About this task:
Copy out each line of the data that includes the string "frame".
-------- Supplied information --------
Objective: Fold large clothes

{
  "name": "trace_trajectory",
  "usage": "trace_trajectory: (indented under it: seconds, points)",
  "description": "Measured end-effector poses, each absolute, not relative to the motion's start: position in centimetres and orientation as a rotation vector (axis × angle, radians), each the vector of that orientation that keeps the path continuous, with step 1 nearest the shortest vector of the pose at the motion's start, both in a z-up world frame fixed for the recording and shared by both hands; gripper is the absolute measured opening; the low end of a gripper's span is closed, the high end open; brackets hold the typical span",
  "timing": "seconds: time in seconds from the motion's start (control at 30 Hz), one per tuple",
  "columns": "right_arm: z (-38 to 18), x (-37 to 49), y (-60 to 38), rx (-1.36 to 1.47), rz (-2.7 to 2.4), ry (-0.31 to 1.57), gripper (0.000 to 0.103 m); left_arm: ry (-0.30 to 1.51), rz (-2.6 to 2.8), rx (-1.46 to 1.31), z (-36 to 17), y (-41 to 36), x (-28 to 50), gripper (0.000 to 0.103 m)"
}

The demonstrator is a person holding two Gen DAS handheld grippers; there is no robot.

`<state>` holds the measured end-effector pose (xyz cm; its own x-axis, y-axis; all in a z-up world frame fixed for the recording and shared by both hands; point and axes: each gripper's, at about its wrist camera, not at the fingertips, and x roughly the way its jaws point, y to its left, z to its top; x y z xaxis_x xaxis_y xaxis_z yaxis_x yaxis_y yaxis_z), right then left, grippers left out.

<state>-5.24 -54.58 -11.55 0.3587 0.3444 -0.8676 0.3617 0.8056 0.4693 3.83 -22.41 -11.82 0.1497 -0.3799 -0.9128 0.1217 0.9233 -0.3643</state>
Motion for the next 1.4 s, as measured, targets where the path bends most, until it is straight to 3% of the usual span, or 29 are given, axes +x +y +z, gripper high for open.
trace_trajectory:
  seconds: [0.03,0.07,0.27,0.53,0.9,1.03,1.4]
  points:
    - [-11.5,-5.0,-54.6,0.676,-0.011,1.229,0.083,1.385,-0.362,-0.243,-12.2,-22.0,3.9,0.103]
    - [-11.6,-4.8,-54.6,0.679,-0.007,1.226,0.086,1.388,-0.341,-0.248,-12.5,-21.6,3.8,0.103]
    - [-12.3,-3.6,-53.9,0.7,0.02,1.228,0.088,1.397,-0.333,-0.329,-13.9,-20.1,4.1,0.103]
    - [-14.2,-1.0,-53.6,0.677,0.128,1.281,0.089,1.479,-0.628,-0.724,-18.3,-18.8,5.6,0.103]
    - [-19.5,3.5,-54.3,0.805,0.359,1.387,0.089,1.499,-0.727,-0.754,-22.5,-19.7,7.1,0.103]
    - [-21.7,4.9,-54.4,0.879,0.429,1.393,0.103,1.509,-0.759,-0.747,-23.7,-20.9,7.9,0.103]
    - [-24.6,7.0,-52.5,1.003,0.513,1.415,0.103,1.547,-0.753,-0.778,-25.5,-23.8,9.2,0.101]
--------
Response to the task:
  "description": "Measured end-effector poses, each absolute, not relative to the motion's start: position in centimetres and orientation as a rotation vector (axis × angle, radians), each the vector of that orientation that keeps the path continuous, with step 1 nearest the shortest vector of the pose at the motion's start, both in a z-up world frame fixed for the recording and shared by both hands; gripper is the absolute measured opening; the low end of a gripper's span is closed, the high end open; brackets hold the typical span",
`<state>` holds the measured end-effector pose (xyz cm; its own x-axis, y-axis; all in a z-up world frame fixed for the recording and shared by both hands; point and axes: each gripper's, at about its wrist camera, not at the fingertips, and x roughly the way its jaws point, y to its left, z to its top; x y z xaxis_x xaxis_y xaxis_z yaxis_x yaxis_y yaxis_z), right then left, grippers left out.

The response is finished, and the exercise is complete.